An easy-to-use Python library for modifying, manipulating and processing PDF files

Project description

PDF-Essentials logo

PDF-Essentials

An easy-to-use Python library for modifying, manipulating and processing PDF files.

Description

PDF-Essentials was born out of the idea to bundle both common and advanced PDF manipulation and processing functions into a single library. It builds on pikepdf, fitz, PyPDF2 and reportlab and allows you to perform a variety of PDF manipulation tasks such as redacting, extracting, deleting, splitting, cropping and others without going into the details required when using low-level PDF libraries.

Features

PDF-Essentials offers both standard and advanced functions for processing PDF files. The following functions are currently covered:

  • Numbering: Insert page numbers at three possible positions at the bottom: left, center or right

  • Extraction: Extract specified pages from a PDF and save the result to a new PDF file

  • Range splitting: Split a PDF file into several parts using a list of page ranges and save the parts in the specified output folder

  • Merging: merge a list of PDF files into a single PDF file in the specified order

  • Deletion: delete specified pages from a PDF file

  • Rotation: rotate pages in a PDF file based on global or page-wise rotation setting(s)

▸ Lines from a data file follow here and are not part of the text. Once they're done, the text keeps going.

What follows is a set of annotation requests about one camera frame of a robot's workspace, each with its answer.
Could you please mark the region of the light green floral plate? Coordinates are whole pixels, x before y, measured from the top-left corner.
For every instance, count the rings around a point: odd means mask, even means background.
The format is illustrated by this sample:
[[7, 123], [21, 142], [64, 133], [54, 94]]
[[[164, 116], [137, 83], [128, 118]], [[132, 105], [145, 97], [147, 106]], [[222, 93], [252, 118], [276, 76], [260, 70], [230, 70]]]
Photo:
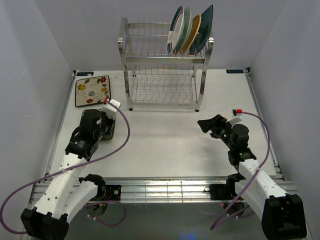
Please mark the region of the light green floral plate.
[[183, 28], [182, 37], [180, 39], [180, 45], [178, 48], [178, 52], [180, 55], [183, 54], [183, 48], [187, 43], [191, 29], [192, 29], [192, 10], [189, 6], [187, 6], [184, 9], [184, 28]]

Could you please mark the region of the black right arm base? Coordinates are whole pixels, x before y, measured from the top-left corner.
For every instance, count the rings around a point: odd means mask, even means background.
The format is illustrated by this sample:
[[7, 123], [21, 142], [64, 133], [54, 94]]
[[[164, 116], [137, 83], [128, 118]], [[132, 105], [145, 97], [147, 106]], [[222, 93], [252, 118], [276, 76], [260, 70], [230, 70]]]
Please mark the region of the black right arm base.
[[236, 197], [235, 183], [246, 180], [240, 173], [231, 174], [225, 183], [214, 183], [206, 186], [204, 192], [210, 195], [211, 200], [233, 200]]

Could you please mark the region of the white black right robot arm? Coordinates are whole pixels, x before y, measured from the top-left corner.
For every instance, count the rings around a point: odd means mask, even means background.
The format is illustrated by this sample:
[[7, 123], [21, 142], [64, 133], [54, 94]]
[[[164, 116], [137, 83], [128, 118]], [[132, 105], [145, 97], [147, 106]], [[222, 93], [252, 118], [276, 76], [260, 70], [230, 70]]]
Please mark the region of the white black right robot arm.
[[210, 189], [212, 196], [232, 200], [210, 228], [213, 230], [251, 208], [259, 217], [267, 239], [305, 238], [307, 225], [302, 199], [282, 189], [263, 170], [264, 164], [258, 162], [249, 148], [249, 129], [240, 123], [243, 111], [234, 109], [232, 114], [231, 119], [218, 114], [197, 122], [203, 133], [210, 133], [228, 147], [228, 160], [237, 170], [228, 176], [224, 187]]

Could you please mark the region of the black square floral plate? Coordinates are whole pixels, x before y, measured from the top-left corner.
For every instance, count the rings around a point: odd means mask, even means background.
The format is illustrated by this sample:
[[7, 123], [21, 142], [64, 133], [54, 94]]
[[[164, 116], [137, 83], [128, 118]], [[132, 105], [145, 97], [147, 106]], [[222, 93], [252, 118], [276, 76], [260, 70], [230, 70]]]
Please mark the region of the black square floral plate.
[[114, 136], [116, 120], [110, 119], [107, 116], [102, 117], [101, 122], [101, 141], [111, 140]]

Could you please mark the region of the dark teal square plate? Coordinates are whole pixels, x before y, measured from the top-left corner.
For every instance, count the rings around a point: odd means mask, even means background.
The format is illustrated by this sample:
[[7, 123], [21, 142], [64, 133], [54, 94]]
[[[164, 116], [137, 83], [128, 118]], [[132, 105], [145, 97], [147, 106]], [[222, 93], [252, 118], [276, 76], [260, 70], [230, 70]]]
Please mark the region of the dark teal square plate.
[[214, 6], [210, 5], [202, 14], [198, 34], [189, 48], [189, 55], [197, 55], [205, 46], [213, 24]]

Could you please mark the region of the woven bamboo round plate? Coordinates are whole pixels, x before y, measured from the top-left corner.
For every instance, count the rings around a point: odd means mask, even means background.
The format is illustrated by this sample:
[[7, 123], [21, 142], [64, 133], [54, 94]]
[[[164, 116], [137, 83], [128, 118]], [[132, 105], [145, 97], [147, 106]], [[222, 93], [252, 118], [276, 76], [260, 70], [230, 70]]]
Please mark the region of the woven bamboo round plate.
[[201, 25], [201, 20], [202, 20], [202, 16], [200, 14], [197, 14], [193, 19], [192, 19], [192, 25], [191, 25], [191, 31], [190, 31], [190, 34], [188, 36], [188, 39], [185, 43], [185, 45], [183, 46], [182, 50], [181, 50], [181, 54], [185, 54], [187, 52], [187, 50], [190, 49], [191, 45], [193, 44], [197, 34], [198, 34], [198, 31], [199, 31], [199, 28], [200, 28], [200, 25]]

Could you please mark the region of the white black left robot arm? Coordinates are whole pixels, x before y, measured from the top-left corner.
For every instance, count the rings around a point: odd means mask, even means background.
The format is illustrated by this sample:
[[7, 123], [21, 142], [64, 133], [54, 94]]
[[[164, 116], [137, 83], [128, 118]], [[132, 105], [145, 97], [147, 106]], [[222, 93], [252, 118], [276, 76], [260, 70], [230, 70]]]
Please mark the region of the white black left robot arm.
[[80, 187], [77, 193], [71, 190], [80, 173], [85, 168], [99, 147], [99, 141], [112, 132], [115, 125], [117, 109], [84, 110], [79, 126], [71, 134], [65, 148], [59, 170], [48, 188], [33, 206], [24, 209], [21, 221], [29, 236], [41, 240], [62, 240], [66, 237], [70, 221], [81, 209], [80, 203], [94, 198], [100, 200], [106, 195], [106, 187], [101, 184], [102, 177], [94, 177], [94, 182]]

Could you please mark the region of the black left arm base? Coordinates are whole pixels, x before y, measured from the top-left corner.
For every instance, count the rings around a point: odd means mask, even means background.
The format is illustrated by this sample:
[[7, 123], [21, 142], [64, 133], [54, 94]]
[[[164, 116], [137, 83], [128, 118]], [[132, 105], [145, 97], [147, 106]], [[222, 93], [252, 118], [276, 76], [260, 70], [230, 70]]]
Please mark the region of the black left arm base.
[[122, 186], [119, 184], [106, 184], [102, 182], [98, 185], [97, 194], [94, 201], [120, 201]]

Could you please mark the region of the white plate teal red rim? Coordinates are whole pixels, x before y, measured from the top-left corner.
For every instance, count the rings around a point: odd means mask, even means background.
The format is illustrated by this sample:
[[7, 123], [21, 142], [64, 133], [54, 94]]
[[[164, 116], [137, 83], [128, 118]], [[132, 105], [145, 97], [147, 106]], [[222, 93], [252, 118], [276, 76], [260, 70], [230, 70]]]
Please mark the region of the white plate teal red rim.
[[184, 7], [176, 10], [167, 35], [167, 53], [172, 53], [177, 47], [184, 30]]

  • Reordering: arrange the pages in a PDF file in a specific order

  • Metadata removal: strip all metadata from a PDF file and save the modified content in a new PDF file

  • Cropping: crop pages of a PDF based on the given (individual/global) margins and saves the result to a new PDF file

  • Redaction: anonymize and rasterize words/substrings in a PDF file by redacting them with an overlay color (RGB, HTML color codes, Web colors)

  • Copy enabling: remove restrictions in a PDF file that prevent text from being copied

  • Form field protection: take a PDF with filled form fields and make it read-only

  • PDF/A Conversion/Validation: convert PDF to PDF/A format (requires ghostscript) or validate if a given PDF complies with PDF/A

Limitations / Design Considerations:

PDF-Essentials comes with several limitations:

  • Form field protection does not currently work for all tested PDFs and is still being investigated. Therefore, you do not need to open an issue in this regard.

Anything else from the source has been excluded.